Si pensi a una nave, il cui capitano è più grande e più forte di tutti i marinai, ma - pur non
essendo cattivo - è di vista corta, un po' sordo e inesperto di cose nautiche. I membri della
ciurma stanno a litigare fra loro, contendendosi il timone, pur essendo anch'essi inesperti di
marineria; anzi, affermando che quest'arte non è insegnabile, fanno continue pressioni
sul comandante per ottenere il timone. Se non riescono a ottenerlo con le preghiere,
ammazzano o buttano fuori bordo i concorrenti, o drogano il capitano. E esaltano chi li aiuta
in queste loro intraprese trattandolo come un esperto, anche perché, pur essendo privi di
techne e di pratica, pensano che l'arte del pilota si acquisisca semplicemente
prendendo il governo della nave.
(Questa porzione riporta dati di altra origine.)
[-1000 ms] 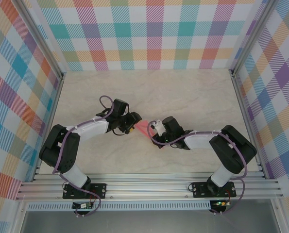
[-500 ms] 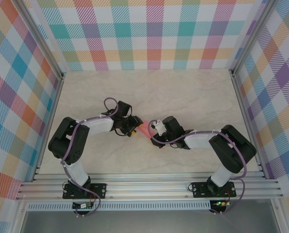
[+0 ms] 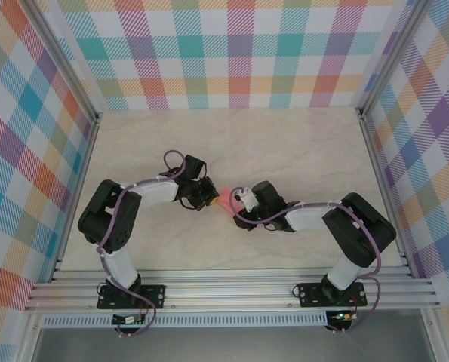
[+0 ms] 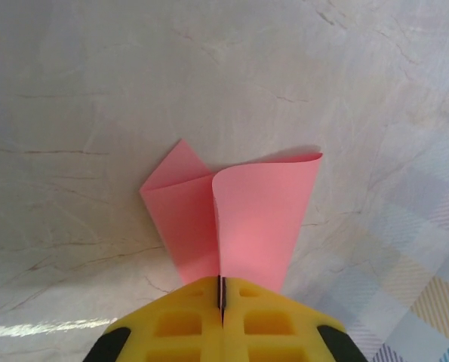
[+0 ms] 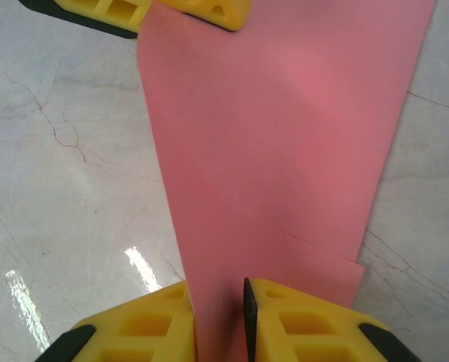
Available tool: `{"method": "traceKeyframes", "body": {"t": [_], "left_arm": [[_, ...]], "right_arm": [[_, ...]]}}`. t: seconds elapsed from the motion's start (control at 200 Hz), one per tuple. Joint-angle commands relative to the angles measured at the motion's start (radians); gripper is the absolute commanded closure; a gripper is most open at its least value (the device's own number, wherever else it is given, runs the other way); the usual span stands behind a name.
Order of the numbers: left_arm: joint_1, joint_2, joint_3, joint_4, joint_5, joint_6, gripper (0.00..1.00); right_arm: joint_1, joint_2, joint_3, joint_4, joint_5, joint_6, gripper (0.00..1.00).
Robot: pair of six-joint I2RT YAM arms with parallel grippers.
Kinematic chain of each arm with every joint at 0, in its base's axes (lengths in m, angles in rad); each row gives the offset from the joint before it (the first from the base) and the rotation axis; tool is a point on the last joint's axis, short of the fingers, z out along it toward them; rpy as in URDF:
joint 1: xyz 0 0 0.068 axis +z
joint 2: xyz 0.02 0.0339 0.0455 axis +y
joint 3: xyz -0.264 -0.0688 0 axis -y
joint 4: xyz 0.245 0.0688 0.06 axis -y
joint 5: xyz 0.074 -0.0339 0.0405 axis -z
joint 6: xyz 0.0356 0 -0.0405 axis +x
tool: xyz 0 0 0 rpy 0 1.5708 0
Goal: Fold a paper plane with a square sheet of paper (pick it up from the middle)
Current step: Fold the wing for the fifth time at the center of the table.
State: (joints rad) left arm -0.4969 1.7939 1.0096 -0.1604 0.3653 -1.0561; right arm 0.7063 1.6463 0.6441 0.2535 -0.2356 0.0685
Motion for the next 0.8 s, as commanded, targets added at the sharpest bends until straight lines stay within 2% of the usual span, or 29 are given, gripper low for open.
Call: {"method": "traceKeyframes", "body": {"t": [0.0, 0.475, 0.795], "left_arm": [[-0.005, 0.015, 0.038, -0.070, -0.025, 0.028, 1.00], [-0.004, 0.022, 0.040, -0.053, -0.008, 0.029, 1.00], [0.006, 0.015, 0.032, -0.010, 0.038, 0.008, 1.00]], "right_arm": [[-0.005, -0.022, 0.008, -0.021, -0.050, -0.001, 0.76], [-0.005, -0.042, -0.016, -0.043, -0.004, -0.015, 0.75], [-0.005, -0.063, -0.023, -0.037, 0.035, -0.086, 0.70]]}}
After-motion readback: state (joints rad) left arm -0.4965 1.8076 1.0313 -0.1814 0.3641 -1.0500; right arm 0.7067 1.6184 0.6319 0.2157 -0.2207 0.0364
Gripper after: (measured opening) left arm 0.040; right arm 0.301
Il pilota competente, il quale sa che ci si deve
preoccupare dell'"anno e delle stagioni, del cielo e degli astri", verrebbe trattato come
un inutile chiacchierone con la testa fra le nuvole. [488a ss]
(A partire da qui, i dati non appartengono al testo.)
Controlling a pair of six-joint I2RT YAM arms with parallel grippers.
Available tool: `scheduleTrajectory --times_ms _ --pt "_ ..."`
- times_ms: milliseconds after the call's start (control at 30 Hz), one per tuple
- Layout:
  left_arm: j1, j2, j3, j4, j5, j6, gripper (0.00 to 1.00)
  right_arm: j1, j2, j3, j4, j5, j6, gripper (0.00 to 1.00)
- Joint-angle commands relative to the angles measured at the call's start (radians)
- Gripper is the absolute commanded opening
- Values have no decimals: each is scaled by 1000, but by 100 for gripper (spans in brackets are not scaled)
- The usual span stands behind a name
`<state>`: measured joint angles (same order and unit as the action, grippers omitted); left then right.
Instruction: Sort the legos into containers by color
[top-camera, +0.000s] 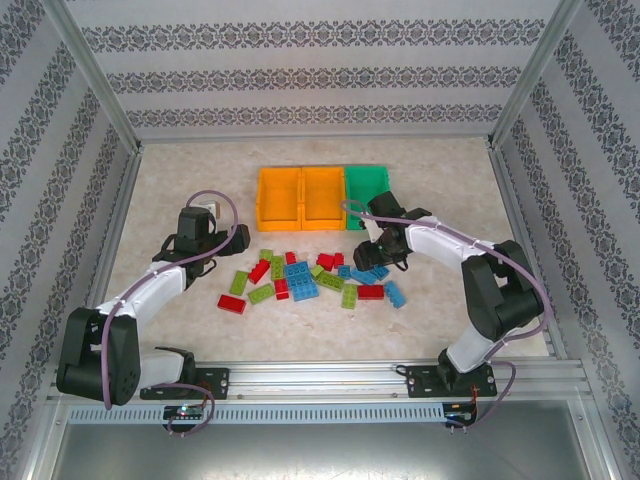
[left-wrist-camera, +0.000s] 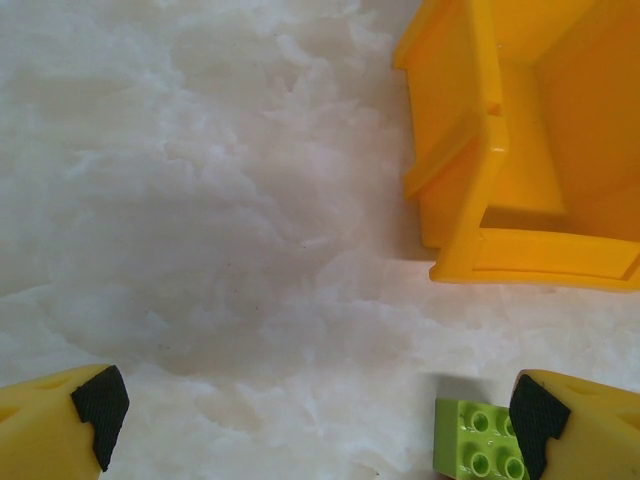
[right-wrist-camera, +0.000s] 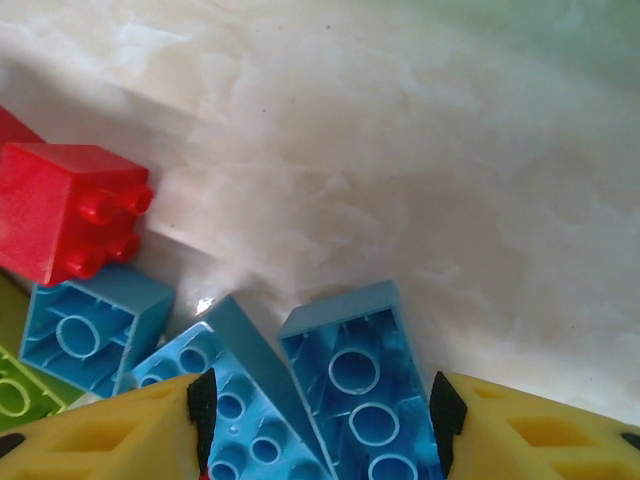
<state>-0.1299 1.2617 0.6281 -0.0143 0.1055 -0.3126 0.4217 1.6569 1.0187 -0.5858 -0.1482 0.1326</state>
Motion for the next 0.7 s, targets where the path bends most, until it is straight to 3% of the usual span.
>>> scheduleTrajectory --times_ms 0,667 --pt "-7 -31 -27 21 18 -30 100 5 25 12 8 44 36 59" --pt "-7 -20 -31 25 17 -32 100 -23 67 14 9 147 89 51"
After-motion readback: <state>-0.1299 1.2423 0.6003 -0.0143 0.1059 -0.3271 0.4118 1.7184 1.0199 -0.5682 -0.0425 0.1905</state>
Questa immagine si vale di uno degli elementi decisivi per l'affermazione della
democrazia ad Atene allo scopo di criticare la pratica politica esistente, dominata da
moralisti tradizionali, retori alla Isocrate e sofisti, la cui conoscenza si riduce all'arte di
manipolare il popolo, qui rappresentato dal capitano, non cattivo ma debole, sordo e
miope.
Il vero
pilota è uno che osserva il cielo e si preoccupa delle stagioni; è, cioè, uno che
guarda lontano, al di là della nave e delle sue relazioni interpersonali. Fa, dunque, cose
apparentemente inutili, dal punto di vista di chi pensa che ciò che conta sia il mondo
ristretto dell'imbarcazione, ma essenziali, per chi sa - come ogni Ateniese sapeva - che
la nave deve navigare in un ambiente molto più ampio e incerto, che si deve affrontare.
Così la filosofia speculativa, che guarda oltre e lontano, fa cose apparentemente senza
senso, a meno che non ci si renda conto che le relazioni interumane e i confini ristretti
della propria cultura non solo non possono darci spiegazioni esaurienti ma forse non
sanno neppure guidarci nelle nostre scelte, se le vogliamo fare in maniera consapevole.
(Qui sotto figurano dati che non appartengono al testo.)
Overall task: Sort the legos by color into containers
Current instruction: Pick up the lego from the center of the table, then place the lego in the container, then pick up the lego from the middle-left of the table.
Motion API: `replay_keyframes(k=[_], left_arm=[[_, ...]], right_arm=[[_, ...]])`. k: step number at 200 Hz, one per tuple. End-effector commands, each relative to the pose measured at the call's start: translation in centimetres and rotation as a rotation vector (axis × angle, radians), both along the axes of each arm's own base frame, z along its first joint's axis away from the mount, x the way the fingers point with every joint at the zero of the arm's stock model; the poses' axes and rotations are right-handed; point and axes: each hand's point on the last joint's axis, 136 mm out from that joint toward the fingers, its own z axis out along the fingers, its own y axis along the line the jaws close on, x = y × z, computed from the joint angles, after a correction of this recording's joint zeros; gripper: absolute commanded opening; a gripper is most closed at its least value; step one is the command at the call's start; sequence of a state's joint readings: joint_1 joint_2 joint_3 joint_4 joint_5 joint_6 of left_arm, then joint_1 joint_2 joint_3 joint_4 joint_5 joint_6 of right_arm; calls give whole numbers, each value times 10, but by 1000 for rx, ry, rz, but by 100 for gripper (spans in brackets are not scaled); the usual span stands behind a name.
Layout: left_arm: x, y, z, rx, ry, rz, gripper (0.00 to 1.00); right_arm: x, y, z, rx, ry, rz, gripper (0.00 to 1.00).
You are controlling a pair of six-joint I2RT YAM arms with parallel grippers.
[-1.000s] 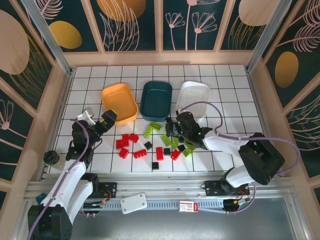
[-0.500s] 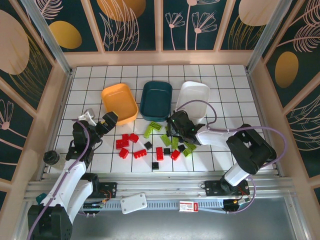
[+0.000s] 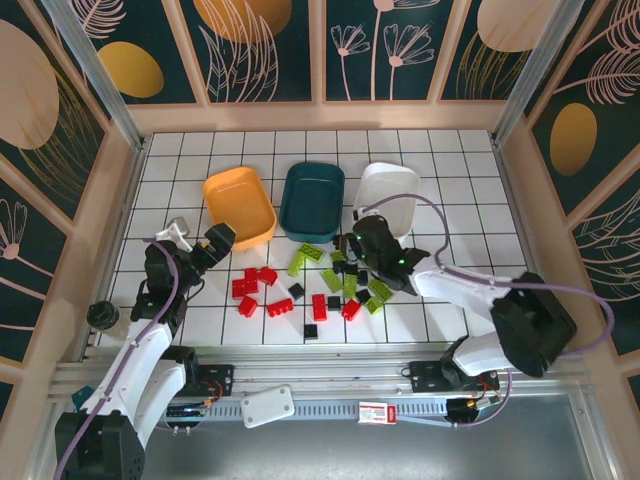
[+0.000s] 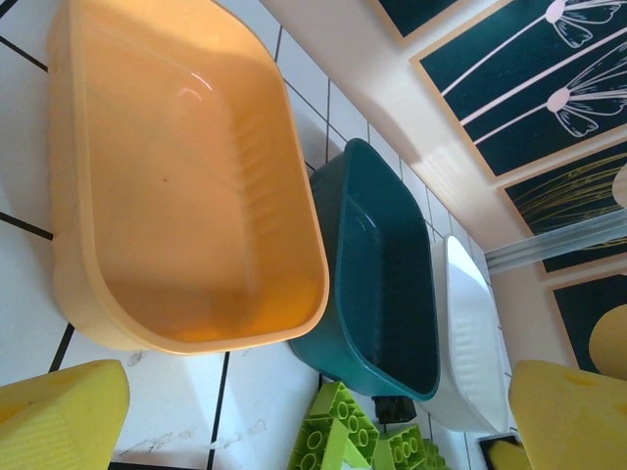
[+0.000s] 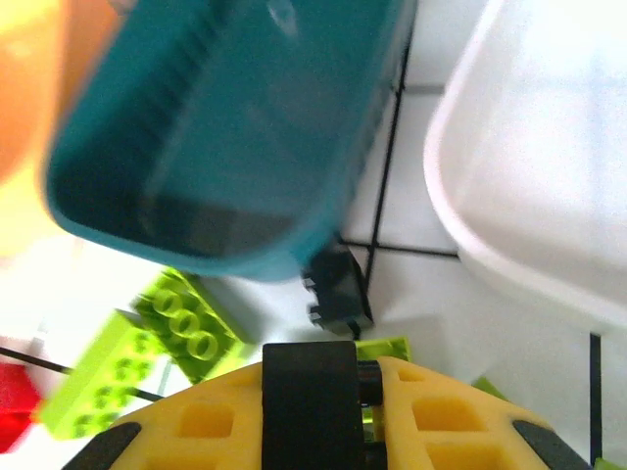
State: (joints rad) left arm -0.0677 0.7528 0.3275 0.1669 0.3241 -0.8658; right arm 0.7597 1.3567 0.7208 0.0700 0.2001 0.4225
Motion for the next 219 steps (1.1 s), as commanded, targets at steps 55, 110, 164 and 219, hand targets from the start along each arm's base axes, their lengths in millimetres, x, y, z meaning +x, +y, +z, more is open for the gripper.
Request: replay_keyframes(k=[55,110,164,219], left_arm=[[-1,9,1,5,42,59,99],[-4,19,-28,147,154,71,87],[-31,-10,-69,226,257,2,85],[-62,-27,-85,396,341,-25,79]], right_arm=[[89,-72,5,-33,1,-206,22],[126,-81,-2,-63,15,-260,72],[99,-80,6,0,-1,-241,75],[53,-72,-6,-22,10,-208,75]])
Viviamo in un mondo molto più grande e incerto di quello racchiuso nei confini delle
società umane.
L'allusione alla dottrina (pitagorica) della metempsicosi, che verrà ripresa alla fine del X
libro, con il mito di Er, ha la funzione retorica - come l'immagine del pilota che studia il cielo
e le stagioni - di ampliare l'orizzonte, oltre la città e i suoi valori. Il progetto politico della
Repubblica è solo una parte accessoria di una prospettiva speculativa molto più ampia,
grazie alla quale soltanto è possibile interrogarsi, oltre la storia, sul senso del mondo umano.
Impresa, questa, cui viene associato lo stesso Trasimaco, qui trattato come un amico.
Se ora non accade che i filosofi governino, ciò può essere accaduto nell'infinito (apeiron)
tempo passato, o potrà accadere in futuro, o sta succedendo ora in qualche remoto paese
barbaro. E' sufficiente, in altri termini, ampliare la prospettiva dal qui ed ora ad un tempo e
ad un mondo senza limiti per rendersi conto che la realizzabilità del modello è certamente
difficile - anche a causa della corruzione che si accompagna al potere - ma non impossibile.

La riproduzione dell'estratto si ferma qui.